After trying a few variants my audiences seem to be responding to the idea of computing at arbitrary scale. (As Shakespeare said the Book of Ecclesiastes says, there is very little new under the sun; if you know where this term originated, leave a comment please.)
Note that this is arbitrary with respect to what the computational support infrastructure and software development framework are assumed to know a priori about the runtime environment. Certain programming paradigms and most operating systems implementations, for example, implicitly assume that they will be used on relatively low processor counts. As another example, MPI programs frequently conflate algorithms and implementation, and the implicit assumptions about scale embedded in them (choice of algorithm, implementation of collective operations, etc.) limit the performance of applications well outside the design space.

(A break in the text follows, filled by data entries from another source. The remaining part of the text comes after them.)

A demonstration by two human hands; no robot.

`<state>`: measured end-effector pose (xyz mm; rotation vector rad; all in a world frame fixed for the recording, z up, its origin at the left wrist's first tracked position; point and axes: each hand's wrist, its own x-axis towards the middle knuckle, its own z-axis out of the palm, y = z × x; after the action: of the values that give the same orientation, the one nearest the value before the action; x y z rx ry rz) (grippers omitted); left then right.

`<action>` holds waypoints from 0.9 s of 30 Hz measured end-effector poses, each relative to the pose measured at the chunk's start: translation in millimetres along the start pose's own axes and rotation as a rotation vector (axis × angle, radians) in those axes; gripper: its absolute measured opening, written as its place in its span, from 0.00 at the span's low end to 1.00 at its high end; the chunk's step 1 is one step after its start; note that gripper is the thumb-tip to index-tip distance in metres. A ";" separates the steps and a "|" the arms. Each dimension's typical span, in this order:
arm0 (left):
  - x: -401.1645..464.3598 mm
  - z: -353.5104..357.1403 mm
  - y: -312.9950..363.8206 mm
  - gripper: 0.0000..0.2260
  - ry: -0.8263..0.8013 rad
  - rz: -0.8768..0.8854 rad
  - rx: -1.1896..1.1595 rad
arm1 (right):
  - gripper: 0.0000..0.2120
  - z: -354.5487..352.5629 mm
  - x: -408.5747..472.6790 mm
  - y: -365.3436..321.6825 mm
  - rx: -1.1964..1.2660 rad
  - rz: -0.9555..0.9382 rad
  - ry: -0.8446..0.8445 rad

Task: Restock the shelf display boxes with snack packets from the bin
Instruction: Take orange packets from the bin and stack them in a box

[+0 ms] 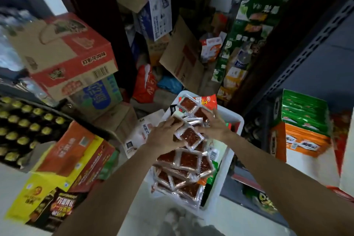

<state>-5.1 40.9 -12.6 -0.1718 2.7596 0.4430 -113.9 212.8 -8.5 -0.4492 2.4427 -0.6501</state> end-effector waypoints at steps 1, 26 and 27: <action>0.8 1.2 -1.7 0.33 0.006 0.006 0.033 | 0.38 0.9 5.6 -3.2 -0.006 0.032 0.042; 10.3 -9.4 -6.9 0.23 0.121 0.189 -0.044 | 0.13 -19.7 0.4 3.2 0.264 0.168 0.291; 8.6 -8.2 -5.7 0.21 0.151 0.169 -0.158 | 0.12 -22.9 -5.0 3.9 0.277 0.163 0.311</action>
<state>-14.7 32.2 -9.8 -0.0100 2.8989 0.7202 -124.3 226.2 8.1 -0.0390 2.5845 -1.0327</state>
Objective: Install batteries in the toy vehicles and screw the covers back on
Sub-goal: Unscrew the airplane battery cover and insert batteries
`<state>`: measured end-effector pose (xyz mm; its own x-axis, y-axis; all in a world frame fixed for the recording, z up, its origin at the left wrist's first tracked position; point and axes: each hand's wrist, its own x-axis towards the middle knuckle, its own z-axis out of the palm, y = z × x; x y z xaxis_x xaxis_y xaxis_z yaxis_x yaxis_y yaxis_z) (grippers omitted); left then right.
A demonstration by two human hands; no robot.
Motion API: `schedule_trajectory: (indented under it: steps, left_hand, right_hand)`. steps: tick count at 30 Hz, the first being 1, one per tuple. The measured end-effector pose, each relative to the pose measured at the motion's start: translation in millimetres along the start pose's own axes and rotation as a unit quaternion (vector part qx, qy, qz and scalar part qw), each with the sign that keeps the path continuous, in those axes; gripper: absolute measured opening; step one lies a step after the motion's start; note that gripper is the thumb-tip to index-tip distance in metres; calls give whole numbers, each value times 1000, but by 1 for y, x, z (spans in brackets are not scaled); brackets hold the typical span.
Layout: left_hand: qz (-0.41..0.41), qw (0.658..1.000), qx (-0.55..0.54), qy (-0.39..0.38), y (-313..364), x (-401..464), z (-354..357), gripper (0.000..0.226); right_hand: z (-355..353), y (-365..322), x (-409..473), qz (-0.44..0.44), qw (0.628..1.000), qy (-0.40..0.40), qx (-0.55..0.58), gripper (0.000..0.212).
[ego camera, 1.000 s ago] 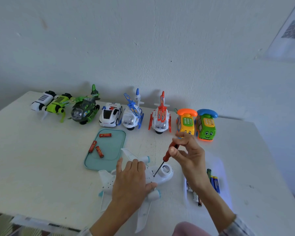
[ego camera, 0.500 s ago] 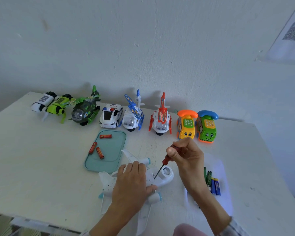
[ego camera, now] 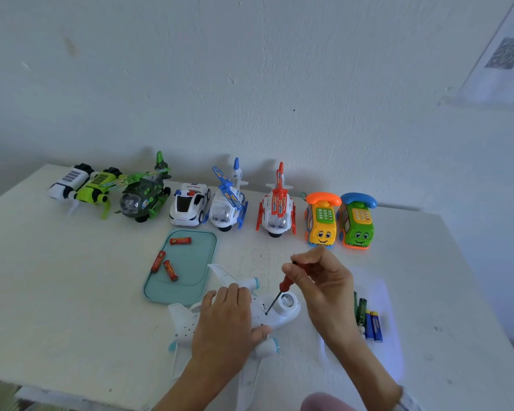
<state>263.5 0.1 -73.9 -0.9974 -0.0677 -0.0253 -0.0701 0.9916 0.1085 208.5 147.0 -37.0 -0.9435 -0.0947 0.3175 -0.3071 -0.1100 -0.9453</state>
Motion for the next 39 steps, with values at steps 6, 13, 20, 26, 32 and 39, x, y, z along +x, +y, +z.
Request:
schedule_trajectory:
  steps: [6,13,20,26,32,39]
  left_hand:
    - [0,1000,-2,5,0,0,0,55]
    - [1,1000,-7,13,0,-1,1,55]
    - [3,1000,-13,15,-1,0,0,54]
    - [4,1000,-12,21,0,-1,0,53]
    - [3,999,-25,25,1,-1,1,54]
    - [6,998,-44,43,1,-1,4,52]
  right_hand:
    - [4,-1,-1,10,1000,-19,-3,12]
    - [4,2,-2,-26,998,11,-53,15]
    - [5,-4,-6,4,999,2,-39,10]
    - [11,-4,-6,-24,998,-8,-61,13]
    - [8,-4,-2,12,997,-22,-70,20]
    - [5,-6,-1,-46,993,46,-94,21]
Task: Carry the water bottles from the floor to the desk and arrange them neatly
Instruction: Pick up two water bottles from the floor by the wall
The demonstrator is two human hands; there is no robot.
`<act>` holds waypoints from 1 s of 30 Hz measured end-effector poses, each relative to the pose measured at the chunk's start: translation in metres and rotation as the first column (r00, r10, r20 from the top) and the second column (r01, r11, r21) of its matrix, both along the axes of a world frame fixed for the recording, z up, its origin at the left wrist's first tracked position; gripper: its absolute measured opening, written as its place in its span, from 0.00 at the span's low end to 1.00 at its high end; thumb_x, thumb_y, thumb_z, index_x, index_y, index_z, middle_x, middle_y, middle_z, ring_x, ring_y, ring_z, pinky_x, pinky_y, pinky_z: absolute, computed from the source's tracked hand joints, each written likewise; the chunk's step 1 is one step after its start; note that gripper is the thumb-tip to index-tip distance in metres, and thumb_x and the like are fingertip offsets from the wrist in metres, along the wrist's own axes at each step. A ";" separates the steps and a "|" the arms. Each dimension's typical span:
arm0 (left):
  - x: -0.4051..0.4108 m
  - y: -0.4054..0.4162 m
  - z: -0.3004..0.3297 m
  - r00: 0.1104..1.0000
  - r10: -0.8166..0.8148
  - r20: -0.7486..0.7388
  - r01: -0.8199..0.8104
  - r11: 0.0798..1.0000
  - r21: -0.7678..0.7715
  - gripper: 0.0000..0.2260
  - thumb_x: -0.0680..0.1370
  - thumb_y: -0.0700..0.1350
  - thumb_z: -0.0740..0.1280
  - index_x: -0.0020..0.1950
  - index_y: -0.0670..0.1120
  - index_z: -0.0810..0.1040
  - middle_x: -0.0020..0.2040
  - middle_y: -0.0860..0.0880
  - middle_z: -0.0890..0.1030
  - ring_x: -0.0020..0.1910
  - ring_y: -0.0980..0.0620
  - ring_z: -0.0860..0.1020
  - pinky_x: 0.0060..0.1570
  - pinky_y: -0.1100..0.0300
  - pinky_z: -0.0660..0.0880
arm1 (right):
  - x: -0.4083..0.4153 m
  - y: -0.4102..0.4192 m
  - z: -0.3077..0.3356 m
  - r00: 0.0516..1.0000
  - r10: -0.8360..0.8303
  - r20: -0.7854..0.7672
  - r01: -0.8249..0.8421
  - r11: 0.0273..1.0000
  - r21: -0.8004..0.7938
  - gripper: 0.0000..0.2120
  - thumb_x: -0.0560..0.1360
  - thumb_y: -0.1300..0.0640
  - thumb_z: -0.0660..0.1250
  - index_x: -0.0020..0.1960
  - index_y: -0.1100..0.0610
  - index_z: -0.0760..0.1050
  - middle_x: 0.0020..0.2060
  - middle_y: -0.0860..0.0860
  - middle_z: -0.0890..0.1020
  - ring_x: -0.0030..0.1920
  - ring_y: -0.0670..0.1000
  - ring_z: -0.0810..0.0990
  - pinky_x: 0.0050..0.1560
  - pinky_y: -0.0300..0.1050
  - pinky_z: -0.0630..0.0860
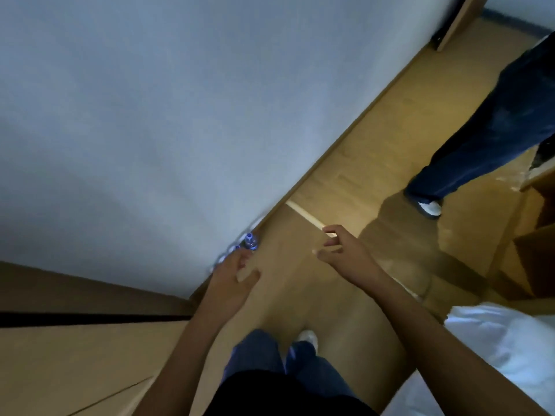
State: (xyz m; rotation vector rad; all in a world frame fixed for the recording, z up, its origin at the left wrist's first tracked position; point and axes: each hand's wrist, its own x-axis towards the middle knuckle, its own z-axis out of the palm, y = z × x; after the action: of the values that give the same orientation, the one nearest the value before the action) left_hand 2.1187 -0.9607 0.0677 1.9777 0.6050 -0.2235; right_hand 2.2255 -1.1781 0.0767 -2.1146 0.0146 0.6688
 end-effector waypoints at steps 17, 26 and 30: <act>0.079 0.038 -0.069 0.927 0.351 -0.129 -0.350 0.936 0.030 0.16 0.78 0.45 0.69 0.65 0.44 0.74 0.61 0.47 0.79 0.60 0.50 0.76 0.60 0.55 0.73 | 0.155 0.068 -0.049 0.867 0.496 -0.046 -0.498 0.861 -0.105 0.24 0.78 0.52 0.69 0.72 0.52 0.67 0.63 0.53 0.78 0.52 0.47 0.79 0.41 0.30 0.71; 0.100 0.048 -0.135 0.850 0.496 -0.179 -0.486 0.868 0.100 0.15 0.77 0.44 0.70 0.62 0.43 0.76 0.59 0.45 0.79 0.58 0.48 0.77 0.54 0.59 0.70 | 0.203 0.106 -0.106 0.748 0.661 -0.064 -0.664 0.743 -0.084 0.23 0.79 0.52 0.67 0.72 0.50 0.66 0.63 0.50 0.77 0.53 0.44 0.78 0.40 0.29 0.72; 0.100 0.037 -0.182 0.784 0.591 -0.191 -0.576 0.807 0.133 0.16 0.77 0.44 0.70 0.63 0.42 0.76 0.60 0.44 0.79 0.61 0.47 0.76 0.55 0.58 0.70 | 0.222 0.115 -0.147 0.672 0.740 -0.027 -0.738 0.666 -0.110 0.23 0.79 0.53 0.68 0.72 0.53 0.66 0.63 0.52 0.77 0.53 0.43 0.77 0.50 0.35 0.76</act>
State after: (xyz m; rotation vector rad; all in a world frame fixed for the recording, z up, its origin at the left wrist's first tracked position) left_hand 2.2186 -0.9237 -0.1142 1.7380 1.3594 -0.0363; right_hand 2.4480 -1.0632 -0.0700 -2.2032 -0.8973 1.1384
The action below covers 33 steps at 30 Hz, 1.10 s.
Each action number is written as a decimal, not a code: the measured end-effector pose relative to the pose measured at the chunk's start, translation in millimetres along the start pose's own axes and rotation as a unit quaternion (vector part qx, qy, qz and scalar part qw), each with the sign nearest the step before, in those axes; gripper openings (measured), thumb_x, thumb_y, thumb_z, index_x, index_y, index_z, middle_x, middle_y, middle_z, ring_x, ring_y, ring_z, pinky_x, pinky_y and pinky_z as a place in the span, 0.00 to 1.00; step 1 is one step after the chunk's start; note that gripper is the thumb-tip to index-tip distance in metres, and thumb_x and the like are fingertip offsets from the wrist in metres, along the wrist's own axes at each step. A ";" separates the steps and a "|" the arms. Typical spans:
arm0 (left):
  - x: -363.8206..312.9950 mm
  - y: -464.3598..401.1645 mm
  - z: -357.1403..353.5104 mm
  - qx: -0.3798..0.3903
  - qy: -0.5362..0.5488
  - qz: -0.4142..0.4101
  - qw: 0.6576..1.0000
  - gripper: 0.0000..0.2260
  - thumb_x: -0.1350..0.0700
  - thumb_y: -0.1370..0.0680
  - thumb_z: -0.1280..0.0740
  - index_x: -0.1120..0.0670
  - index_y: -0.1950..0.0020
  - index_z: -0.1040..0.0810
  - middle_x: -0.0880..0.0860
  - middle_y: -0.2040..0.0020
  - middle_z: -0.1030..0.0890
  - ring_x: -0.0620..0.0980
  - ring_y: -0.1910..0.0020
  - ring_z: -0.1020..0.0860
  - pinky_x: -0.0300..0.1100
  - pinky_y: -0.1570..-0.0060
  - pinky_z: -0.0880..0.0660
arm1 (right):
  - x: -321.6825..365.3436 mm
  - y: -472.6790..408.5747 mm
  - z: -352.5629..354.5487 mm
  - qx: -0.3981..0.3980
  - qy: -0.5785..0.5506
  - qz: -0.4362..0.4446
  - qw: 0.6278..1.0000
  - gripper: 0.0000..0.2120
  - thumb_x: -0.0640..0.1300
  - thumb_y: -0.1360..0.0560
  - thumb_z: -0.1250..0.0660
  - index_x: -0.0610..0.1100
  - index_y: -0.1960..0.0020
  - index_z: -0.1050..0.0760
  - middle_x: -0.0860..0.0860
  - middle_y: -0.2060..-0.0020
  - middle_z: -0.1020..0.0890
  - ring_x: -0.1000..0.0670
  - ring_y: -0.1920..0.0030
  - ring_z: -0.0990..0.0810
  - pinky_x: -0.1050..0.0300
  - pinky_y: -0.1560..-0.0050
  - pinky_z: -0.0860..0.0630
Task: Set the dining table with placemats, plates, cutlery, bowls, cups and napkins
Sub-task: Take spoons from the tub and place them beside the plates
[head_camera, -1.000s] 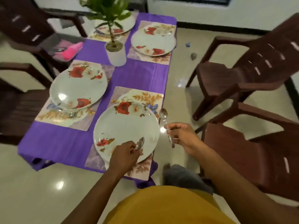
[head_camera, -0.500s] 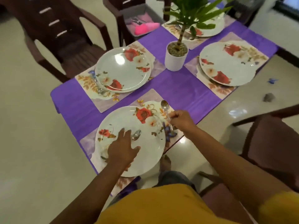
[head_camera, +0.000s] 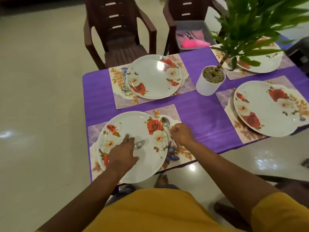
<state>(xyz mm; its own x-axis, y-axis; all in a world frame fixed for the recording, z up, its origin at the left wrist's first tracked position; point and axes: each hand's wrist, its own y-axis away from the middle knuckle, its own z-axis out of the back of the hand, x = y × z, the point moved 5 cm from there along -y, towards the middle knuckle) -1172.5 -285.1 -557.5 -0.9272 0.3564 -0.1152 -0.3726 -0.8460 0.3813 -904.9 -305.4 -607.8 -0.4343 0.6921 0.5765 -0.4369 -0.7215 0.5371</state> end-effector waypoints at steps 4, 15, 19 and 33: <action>-0.6 -1.6 0.1 -0.005 0.010 0.017 1.000 0.36 0.41 0.25 0.24 0.47 0.21 0.36 0.49 0.16 0.41 0.52 0.39 0.17 0.45 0.47 0.18 | 0.1 0.4 -1.2 -0.009 0.016 0.034 0.999 0.08 0.35 0.29 0.26 0.47 0.55 0.18 0.56 0.58 0.19 0.51 0.52 0.18 0.60 0.55 0.25; -1.3 -6.0 -8.3 -0.007 0.019 0.038 0.999 0.37 0.44 0.25 0.23 0.47 0.22 0.38 0.48 0.17 0.38 0.52 0.42 0.16 0.45 0.49 0.17 | 1.1 0.7 -3.2 -0.016 0.062 0.066 0.996 0.12 0.40 0.29 0.23 0.51 0.52 0.22 0.54 0.55 0.19 0.50 0.54 0.19 0.56 0.56 0.20; -0.3 -6.1 -11.7 -0.010 0.020 0.043 0.999 0.38 0.44 0.24 0.24 0.46 0.21 0.40 0.47 0.17 0.37 0.51 0.41 0.17 0.46 0.47 0.17 | -2.2 0.8 -4.2 -0.020 0.056 0.067 0.996 0.11 0.40 0.28 0.24 0.51 0.52 0.22 0.54 0.55 0.18 0.51 0.55 0.19 0.55 0.57 0.20; -2.6 -4.9 -12.3 -0.015 0.002 0.045 0.999 0.37 0.44 0.24 0.24 0.46 0.21 0.39 0.48 0.17 0.37 0.52 0.40 0.17 0.47 0.45 0.18 | -4.5 6.5 2.4 -0.021 0.073 0.053 0.996 0.16 0.40 0.27 0.26 0.53 0.45 0.26 0.51 0.54 0.18 0.48 0.55 0.19 0.53 0.58 0.20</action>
<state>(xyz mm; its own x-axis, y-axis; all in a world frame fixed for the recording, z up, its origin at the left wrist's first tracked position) -1168.8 -286.8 -570.3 -0.9574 0.2760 -0.0853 -0.2879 -0.8866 0.3621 -903.9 -313.3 -605.4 -0.5888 0.6093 0.5311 -0.4133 -0.7916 0.4500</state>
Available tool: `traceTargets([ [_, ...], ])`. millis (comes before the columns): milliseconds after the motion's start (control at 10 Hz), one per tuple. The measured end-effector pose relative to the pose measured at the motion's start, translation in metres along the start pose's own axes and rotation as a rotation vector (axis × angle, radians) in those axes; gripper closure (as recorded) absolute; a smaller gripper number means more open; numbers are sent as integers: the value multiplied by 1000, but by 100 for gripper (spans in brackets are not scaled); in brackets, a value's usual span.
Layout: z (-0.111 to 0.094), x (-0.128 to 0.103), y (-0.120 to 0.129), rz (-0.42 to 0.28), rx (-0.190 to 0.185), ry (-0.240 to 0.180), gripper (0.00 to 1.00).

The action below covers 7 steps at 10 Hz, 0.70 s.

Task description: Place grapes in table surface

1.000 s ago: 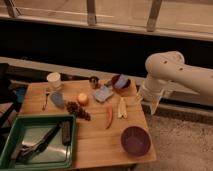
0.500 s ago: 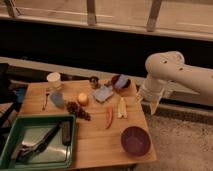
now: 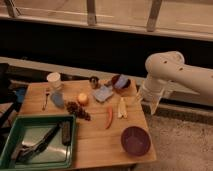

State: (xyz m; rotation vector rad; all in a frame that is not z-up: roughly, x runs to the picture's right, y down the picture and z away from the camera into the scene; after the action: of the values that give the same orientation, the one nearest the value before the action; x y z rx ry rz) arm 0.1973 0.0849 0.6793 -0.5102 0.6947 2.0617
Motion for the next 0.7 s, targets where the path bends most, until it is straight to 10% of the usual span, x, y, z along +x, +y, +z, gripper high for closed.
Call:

So, we need operating systems and software development frameworks that support computing at arbitrary scale. For arbitrarily large process-count executions, the operating system and the application need to be resilient in the face of the hardware failures that are nearly guaranteed to happen, and the algorithms chosen for the work to be done need to appropriately address the resources (FLOPS, memory, bandwidth, etc) available. For arbitrarily small process-count executions, the same software needs to adapt to the resources available and regain the overhead lost (potentially) in maintaining resilience.